Biden Administration Labor Leadership Update

  • On Monday, March 22, the Senate voted 68 to 29 to confirm Mayor Marty Walsh as the next Secretary of Labor. He is the last Cabinet-level official to be confirmed by the Senate and was sworn-in on Tuesday afternoon. In a statement issued Monday, Secretary Walsh noted:

“As the son of immigrants and a former union laborer, I share their deep commitment to building an economy that works for all. I have been a fighter for the rights of working people throughout my career, and I remain committed to ensuring that everyone – especially those in our most marginalized communities – receives and benefits from full access to economic opportunity and fair treatment in the workplace.”
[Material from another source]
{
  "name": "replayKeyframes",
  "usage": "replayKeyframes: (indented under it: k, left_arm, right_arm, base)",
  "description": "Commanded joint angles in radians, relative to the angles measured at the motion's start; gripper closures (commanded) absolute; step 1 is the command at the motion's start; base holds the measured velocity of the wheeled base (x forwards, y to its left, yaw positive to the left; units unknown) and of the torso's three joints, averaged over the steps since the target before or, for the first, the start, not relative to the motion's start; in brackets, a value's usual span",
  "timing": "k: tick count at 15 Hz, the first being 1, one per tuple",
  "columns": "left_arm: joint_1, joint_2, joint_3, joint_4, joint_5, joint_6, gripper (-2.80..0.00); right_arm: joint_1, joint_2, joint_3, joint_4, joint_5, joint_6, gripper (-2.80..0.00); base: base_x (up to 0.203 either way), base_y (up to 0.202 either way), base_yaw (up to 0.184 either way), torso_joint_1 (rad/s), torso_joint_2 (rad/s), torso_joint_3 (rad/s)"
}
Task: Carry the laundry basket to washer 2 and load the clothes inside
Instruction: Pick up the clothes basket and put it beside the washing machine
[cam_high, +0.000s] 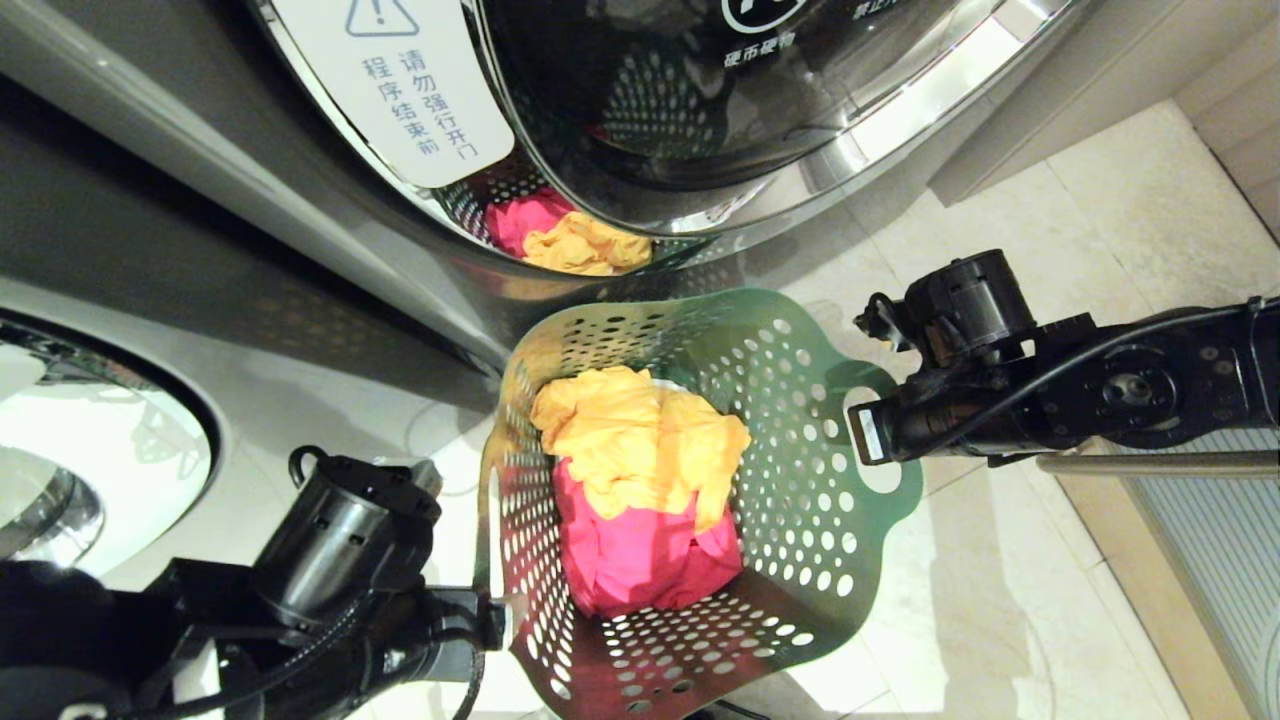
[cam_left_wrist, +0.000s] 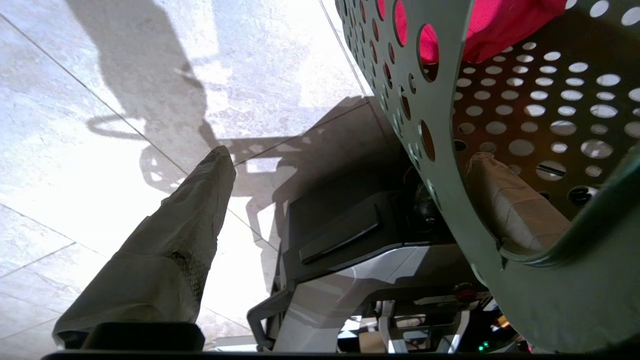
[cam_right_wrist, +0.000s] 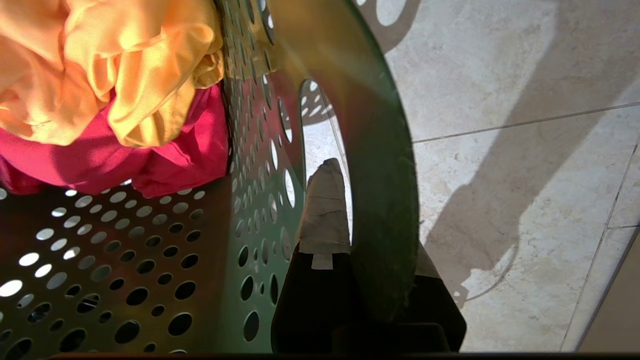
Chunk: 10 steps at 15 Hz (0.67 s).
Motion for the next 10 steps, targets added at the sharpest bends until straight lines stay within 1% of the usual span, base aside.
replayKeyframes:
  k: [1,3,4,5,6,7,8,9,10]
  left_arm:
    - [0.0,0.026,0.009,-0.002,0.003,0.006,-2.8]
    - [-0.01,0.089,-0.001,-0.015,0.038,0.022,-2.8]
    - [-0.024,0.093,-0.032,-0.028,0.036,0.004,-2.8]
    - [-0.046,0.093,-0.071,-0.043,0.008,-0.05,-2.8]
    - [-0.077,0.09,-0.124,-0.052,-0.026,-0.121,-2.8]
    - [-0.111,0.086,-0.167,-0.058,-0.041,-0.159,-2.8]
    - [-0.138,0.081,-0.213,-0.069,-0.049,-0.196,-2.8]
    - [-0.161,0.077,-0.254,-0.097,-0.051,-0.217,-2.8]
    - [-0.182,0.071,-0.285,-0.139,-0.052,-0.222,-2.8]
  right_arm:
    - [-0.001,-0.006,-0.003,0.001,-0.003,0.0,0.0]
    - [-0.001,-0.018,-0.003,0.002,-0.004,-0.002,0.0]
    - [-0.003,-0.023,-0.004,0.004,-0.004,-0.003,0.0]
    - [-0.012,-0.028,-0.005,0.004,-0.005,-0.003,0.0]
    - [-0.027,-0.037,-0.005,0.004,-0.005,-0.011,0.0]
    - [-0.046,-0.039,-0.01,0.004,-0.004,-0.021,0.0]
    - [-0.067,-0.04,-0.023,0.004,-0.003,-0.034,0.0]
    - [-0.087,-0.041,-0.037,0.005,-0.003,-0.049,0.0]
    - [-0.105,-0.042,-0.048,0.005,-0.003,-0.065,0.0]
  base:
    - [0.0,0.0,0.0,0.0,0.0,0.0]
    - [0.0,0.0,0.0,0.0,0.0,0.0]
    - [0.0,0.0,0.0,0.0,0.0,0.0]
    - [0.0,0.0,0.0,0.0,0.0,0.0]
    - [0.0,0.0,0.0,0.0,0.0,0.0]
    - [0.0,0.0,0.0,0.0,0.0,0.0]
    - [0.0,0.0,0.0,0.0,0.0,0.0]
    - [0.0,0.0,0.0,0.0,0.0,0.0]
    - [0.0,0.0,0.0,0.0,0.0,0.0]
  • On March 26, President Biden announced his intent to nominate Ms. Seema Nanda as Solicitor of the Labor Department. Ms. Nanda had previously served as Deputy Solicitor and Chief of Staff at the Department during the Obama Administration under then-Labor Secretary Tom Perez.
  • Also on March 26, President Biden announced his intent to nominate Ms. Jocelyn Samuels to serve as a Member of the Equal Employment Opportunity Commission (EEOC). Ms. Samuels more recently served as Executive Director at the Williams Institute. Prior to that, she was the Director of the Office for Civil Rights at the U.S. Department of Health & Human Services from July 2014 to January 2017.
  • This week, the U.S. Department of Labor announced Ms. Charlotte Dye would serve as Acting General Counsel for the Federal Labor Relations Authority (FLRA). Ms. Dye currently serves as FLRA’s Deputy General Counsel. The FLRA, which oversees the government’s labor relations program, has not had either a Senate-confirmed General Counsel or an Acting General Counsel since November 2017.
  • On March 12, the Labor Department announced Ms. Gwendolyn Reams would serve as the U.S. EEOC’s Acting General Counsel. Ms. Reams is a longtime EEOC attorney and steps into the position after the Biden Administration fired Trump-appointed General Counsel Sharon Gustafson on March 5. President Joe Biden’s decision to fire the independent agency’s General Counsel has triggered questions about his authority to do so, and the long-term role of the EEOC’s top lawyer.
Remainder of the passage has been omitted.